Sri Lanka : chronique d’un conflit meurtrier

Les enjeux stratégiques internationaux au Sri Lanka

, par CITIM

La position stratégique de Sri Lanka est telle que pour certains observateurs, il y a deux conflits sur l’île : celui du peuple de l’Eelam tamoul luttant pour se libérer de l’oppression cingalaise et celui qui voit les acteurs internationaux se bousculer pour le pouvoir et l’influence dans la région de l’océan Indien. En superficie le 3ème du monde, bordé par 47 pays, cet océan est devenu le centre stratégique du 21ème siècle.
Il contient environ 40 % de la production pétrolière mondiale, avec notamment de nouvelles explorations en cours dans le golfe de Mannar, au sud du détroit de Palk. Mais son importance tient surtout à ce qu’il est une voie navigable cruciale, où circulent la moitié des marchandises mondiales conteneurisées, un tiers en vrac et les deux tiers en pétrole. C’est pourquoi les grandes puissances, notamment l’Inde, le Japon, la Chine et les USA ont un tel intérêt à y maintenir leur position de force.

Avec son port de Trincomalee, que l’amiral Nelson avait qualifié de « plus beau du monde », Sri Lanka détient l’une des positions-clés sur cette route maritime.
Ce port naturel de 8 km de diamètre, qui comporte de nombreuses îles, est parfait pour dissimuler des bateaux, y compris des sous-marins nucléaires ; en outre, il abrite plus d’une centaine de réservoirs, qui avaient été construits par les Britanniques, contenant chacun 10 000 tonnes de pétrole. L’armée sri lankaise y a installé sa base en 1967. Ce port situé dans le territoire revendiqué par l’Eelam tamoul a été longtemps le bastion des LTTE.

Pour des raisons d’équilibre géostratégique, l’Inde a armé et entraîné des activistes tamouls, en réponse à la coopération militaire de Sri Lanka avec les Etats-Unis et Israël.

Quant à la Chine, elle a avancé ses pions, au grand dam de l’Inde, dans le domaine de l’industrie pétrolière sri lankaise, participant à la construction du port d’Ampanthota, sur la côte sud.

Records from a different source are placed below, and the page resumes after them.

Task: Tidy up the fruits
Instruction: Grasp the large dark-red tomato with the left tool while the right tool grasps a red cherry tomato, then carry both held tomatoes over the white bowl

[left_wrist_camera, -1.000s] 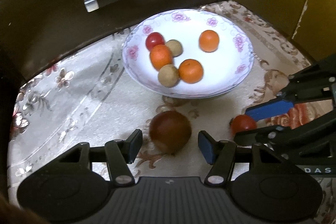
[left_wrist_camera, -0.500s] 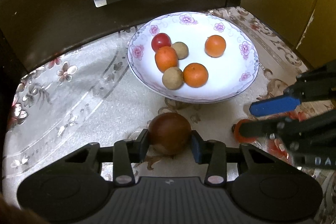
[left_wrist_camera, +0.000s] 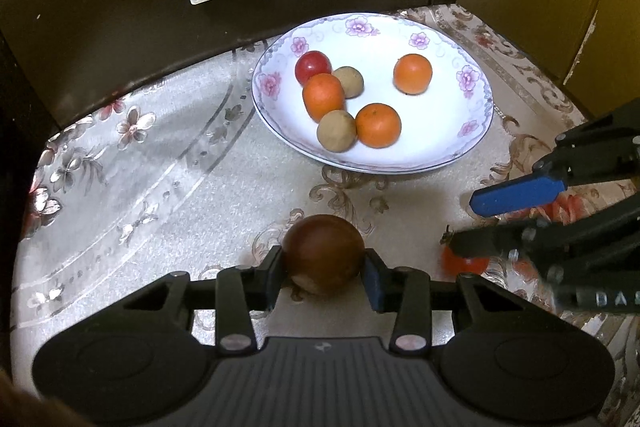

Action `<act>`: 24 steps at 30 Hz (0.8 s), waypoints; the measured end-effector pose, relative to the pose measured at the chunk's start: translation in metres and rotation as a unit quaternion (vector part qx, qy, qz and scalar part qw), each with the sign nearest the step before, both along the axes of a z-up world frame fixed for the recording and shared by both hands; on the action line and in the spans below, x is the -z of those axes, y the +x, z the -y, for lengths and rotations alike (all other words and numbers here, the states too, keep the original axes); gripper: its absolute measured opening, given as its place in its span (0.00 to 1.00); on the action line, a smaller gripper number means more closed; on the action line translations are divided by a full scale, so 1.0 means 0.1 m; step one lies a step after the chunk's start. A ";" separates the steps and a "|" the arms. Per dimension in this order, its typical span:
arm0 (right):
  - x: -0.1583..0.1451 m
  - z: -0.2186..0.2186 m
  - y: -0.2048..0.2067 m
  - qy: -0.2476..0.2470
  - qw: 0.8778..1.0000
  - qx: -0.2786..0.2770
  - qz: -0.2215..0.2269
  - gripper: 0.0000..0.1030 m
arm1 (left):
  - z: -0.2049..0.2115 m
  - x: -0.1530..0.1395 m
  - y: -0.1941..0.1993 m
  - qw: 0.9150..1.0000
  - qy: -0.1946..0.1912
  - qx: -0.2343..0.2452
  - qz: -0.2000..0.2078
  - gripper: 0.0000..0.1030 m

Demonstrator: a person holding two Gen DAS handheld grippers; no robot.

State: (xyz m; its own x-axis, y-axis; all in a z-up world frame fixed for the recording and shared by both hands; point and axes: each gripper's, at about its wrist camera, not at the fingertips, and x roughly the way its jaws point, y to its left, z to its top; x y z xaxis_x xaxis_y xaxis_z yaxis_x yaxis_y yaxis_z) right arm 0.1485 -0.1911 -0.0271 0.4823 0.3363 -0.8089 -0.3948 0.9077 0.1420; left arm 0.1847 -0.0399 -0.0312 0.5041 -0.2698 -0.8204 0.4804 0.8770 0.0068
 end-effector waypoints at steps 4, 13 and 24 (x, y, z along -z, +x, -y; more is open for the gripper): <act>0.03 -0.02 -0.01 0.000 1.000 -0.004 -0.006 0.32 | -0.01 0.00 -0.01 1.000 0.001 0.003 0.002 0.48; 0.12 -0.16 -0.09 0.002 0.999 -0.030 -0.021 0.29 | 0.01 0.01 -0.02 1.000 0.010 0.006 0.007 0.48; 0.14 -0.22 -0.15 -0.004 0.999 -0.032 -0.020 0.19 | 0.01 -0.03 -0.06 1.000 0.018 0.006 0.020 0.48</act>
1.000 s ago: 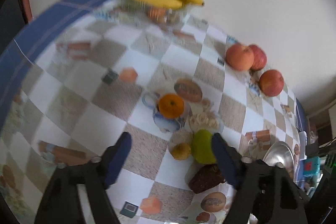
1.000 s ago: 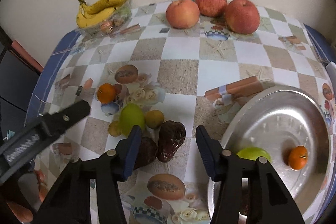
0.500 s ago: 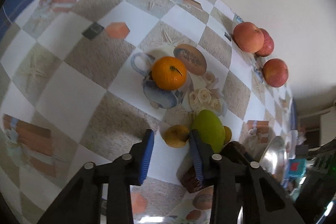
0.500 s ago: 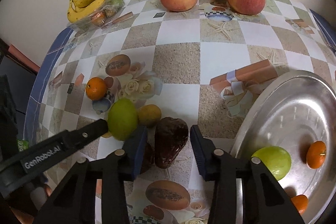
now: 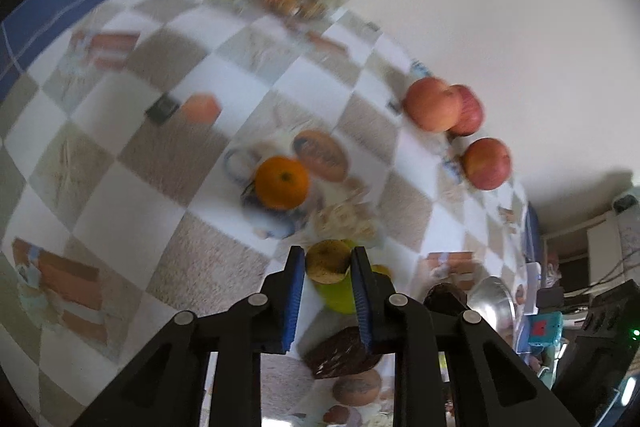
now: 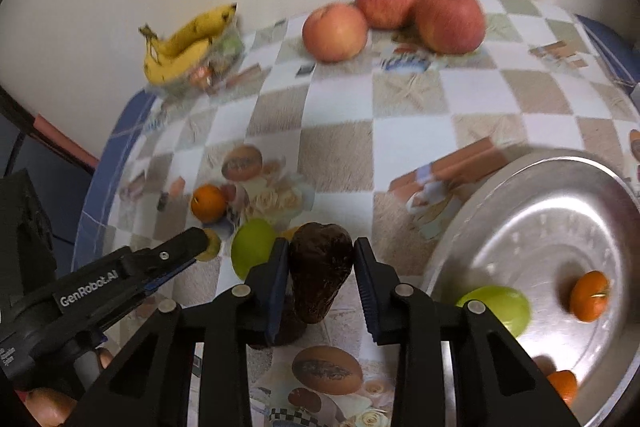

Pour leur part, les USA possèdent une grosse base militaire, cogérée avec le Royaume-Uni, dans l’île de Diego Garcia, située à proximité de Sri Lanka et des Maldives. Depuis 1951, ils disposent également d’une base à Sri Lanka. L’accord a été renouvelé en 1983, avec l’acquisition d’un territoire de 4 km2 qui leur est totalement réservé et qui est muni d’installations très sophistiquées en matière de captage de l’information.
Le 6 mars 2007, les USA ont signé avec le gouvernement sri lankais un nouvel accord selon lequel leurs navires ont accès quand ils le veulent aux ports sri lankais, en particulier celui de Trincomalee. De nombreux analystes politiques et militaires font remarquer que par cet accord, les USA ont acquis officiellement une nouvelle base. On comprend donc pourquoi les grandes puissances ont tant intérêt à cultiver de bonnes relations avec le gouvernement sri lankais, jusqu’à tolérer quelques violations des droits humains !

Pendant le conflit proprement dit, alors que certains activistes pro-tamouls – pas les LTTE – se formaient en Palestine et au Liban, les USA, et surtout Israël, ont clairement apporté leur soutien aux Cingalais : dès 1983, un accord secret était conclu prévoyant un entraînement des forces de combat sri lankaises par le Mossad, avec initiation à la stratégie de guerre contre-insurrectionnelle. Les Doras, navires de patrouille capables d’attaques très rapides, utilisés par la marine de guerre sri lankaise, ont été fournis par Israël. Ils ont joué un rôle décisif dans la lutte contre les forces maritimes des LTTE.